L' accord, signé en 1998, met en oeuvre un processus de décolonisation avant un référendum d'autodétermination qui doit être organisé entre 2014 et 2018. Il fait l'objet d'un comité de suivi qui s'est déjà réuni neuf fois, la dernière en juillet 2011.

"J'ai proposé au Premier ministre de programmer le prochain comité des signataires à la fin de l'année", affirme M. Lurel, dans sa réponse écrite au sénateur de Nouvelle-Calédonie, Hilarion Vendégou (UMP), dont l'AFP a eu copie.

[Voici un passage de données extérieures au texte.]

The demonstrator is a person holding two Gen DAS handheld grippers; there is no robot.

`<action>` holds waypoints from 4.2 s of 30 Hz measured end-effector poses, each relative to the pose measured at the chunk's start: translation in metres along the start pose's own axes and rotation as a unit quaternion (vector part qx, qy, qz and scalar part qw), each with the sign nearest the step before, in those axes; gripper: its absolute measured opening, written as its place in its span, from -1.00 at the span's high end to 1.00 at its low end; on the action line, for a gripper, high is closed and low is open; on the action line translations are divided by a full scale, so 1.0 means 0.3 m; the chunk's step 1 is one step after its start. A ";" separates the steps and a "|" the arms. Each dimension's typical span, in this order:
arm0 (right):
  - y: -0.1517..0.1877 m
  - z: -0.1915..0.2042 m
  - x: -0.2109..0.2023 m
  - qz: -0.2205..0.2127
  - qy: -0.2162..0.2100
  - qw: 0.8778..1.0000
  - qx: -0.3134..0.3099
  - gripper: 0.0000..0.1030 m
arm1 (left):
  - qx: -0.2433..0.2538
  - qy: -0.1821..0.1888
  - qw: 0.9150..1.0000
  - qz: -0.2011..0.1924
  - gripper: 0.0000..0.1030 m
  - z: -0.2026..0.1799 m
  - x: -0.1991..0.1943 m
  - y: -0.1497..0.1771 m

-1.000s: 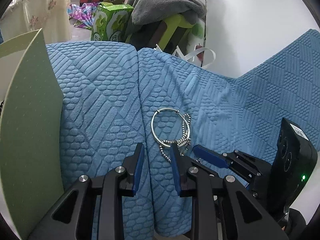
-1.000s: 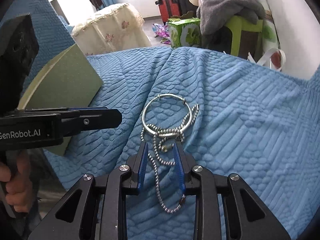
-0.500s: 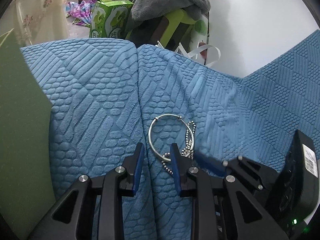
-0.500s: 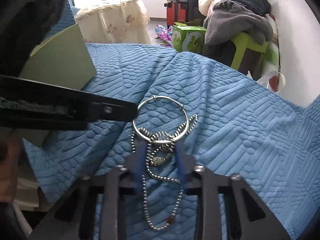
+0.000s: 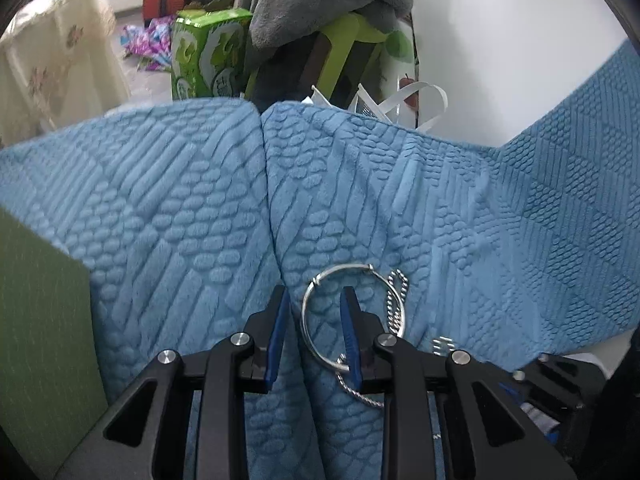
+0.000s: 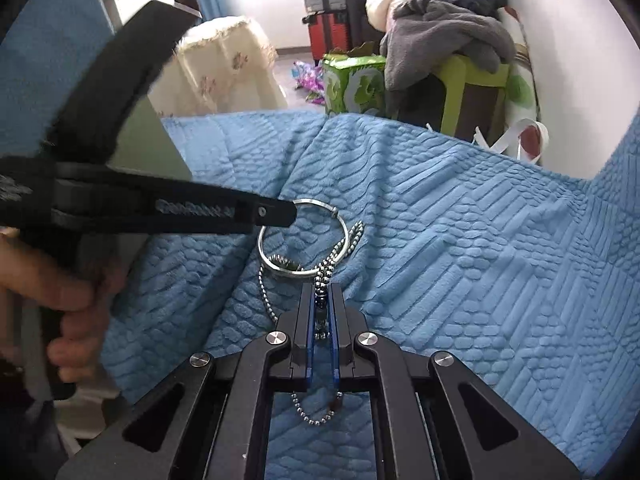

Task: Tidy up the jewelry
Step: 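Grasp the silver hoop ring with the left tool while the right tool grasps the silver ball chain, then lift and carry the silver hoop and ball chain over the box, then open the left tool releasing the hoop while the right tool releases the ball chain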

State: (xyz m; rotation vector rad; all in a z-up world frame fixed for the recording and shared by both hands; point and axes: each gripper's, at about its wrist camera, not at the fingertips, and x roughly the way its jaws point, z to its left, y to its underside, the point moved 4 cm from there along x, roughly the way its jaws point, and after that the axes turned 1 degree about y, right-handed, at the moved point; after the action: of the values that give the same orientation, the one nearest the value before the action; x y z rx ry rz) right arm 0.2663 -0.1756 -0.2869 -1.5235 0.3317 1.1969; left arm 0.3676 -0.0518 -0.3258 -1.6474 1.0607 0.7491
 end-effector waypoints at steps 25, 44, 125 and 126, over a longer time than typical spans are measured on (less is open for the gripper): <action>-0.040 -0.100 -0.004 -0.010 -0.023 0.997 0.080 0.92 | 0.127 -0.081 0.988 0.018 0.93 -0.094 0.057 -0.009; -0.176 0.040 -0.246 -0.081 -0.027 0.995 0.055 0.92 | 0.031 -0.033 0.995 -0.084 0.94 -0.057 -0.376 0.011; -0.591 0.647 -0.759 -0.165 -0.069 0.984 -0.022 -0.20 | -0.079 -0.113 0.961 -0.238 -0.02 0.377 -1.326 0.122; -0.597 0.651 -0.785 -0.173 -0.066 0.982 -0.023 -0.20 | -0.071 -0.117 0.959 -0.246 -0.02 0.356 -1.365 0.122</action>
State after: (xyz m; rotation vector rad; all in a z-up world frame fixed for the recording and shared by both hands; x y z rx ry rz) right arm 0.1968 -0.0359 0.0317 -1.4610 -0.0508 1.0267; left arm 0.1623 0.1634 -0.0225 -1.7943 0.4065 0.6728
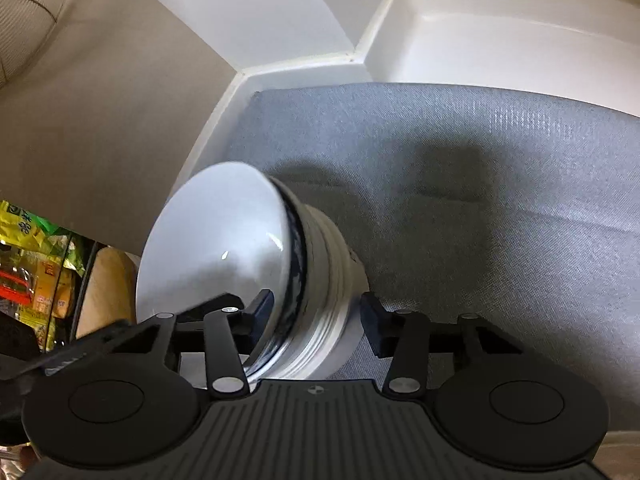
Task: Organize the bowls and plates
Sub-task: 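Lift the whole bowl stack off the mat with both grippers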
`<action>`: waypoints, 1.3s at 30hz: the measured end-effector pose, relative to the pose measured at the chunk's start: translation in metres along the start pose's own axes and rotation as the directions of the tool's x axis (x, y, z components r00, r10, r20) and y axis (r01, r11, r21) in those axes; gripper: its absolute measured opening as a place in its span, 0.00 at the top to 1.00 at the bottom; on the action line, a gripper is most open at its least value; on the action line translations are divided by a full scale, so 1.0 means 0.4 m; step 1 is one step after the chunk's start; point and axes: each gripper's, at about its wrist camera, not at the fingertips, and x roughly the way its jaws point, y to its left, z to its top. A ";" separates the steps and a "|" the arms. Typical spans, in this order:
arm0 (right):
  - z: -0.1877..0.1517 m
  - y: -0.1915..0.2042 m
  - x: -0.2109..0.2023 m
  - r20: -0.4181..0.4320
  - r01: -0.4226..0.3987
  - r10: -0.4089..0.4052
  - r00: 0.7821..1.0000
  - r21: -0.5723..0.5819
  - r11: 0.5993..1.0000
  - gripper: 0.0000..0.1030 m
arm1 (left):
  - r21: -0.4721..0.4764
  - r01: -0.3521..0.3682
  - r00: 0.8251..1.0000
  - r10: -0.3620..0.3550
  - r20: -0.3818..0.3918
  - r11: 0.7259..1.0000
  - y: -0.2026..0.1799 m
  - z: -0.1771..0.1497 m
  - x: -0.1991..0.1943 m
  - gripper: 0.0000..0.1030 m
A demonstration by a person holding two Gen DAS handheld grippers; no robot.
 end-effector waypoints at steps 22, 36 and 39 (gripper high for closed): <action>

Il s'agit à la fois de "ne pas interférer" dans la vie politique du Caillou -- qui doit élire le président de son Congrès fin août -- et de préparer ce comité de "manière rigoureuse en se donnant le temps nécessaire", a dit le ministre.

L'objectif est que les trois comités thématiques (sur "le bilan de l'accord", le "schéma industriel" stratégique du nickel et "l'avenir institutionnel" pour l'après 2014) aient aussi le temps d'"avancer dans leurs travaux" pour présenter des points d'étape à cette réunion.

Parallèlement, Victorin Lurel va "envoyer ses collaborateurs les plus proches en Nouvelle-Calédonie début septembre" pour "établir un premier contact approfondi avec l'ensemble des partenaires calédoniens".

De plus, le ministre a annoncé l'intention du gouvernement de "reconduire la mission de réflexion sur l'avenir institutionnel de la Nouvelle-Calédonie, désignée par le précédent Premier ministre (François Fillon, ndlr) et dirigée par un conseiller d'Etat, Jean Courtial".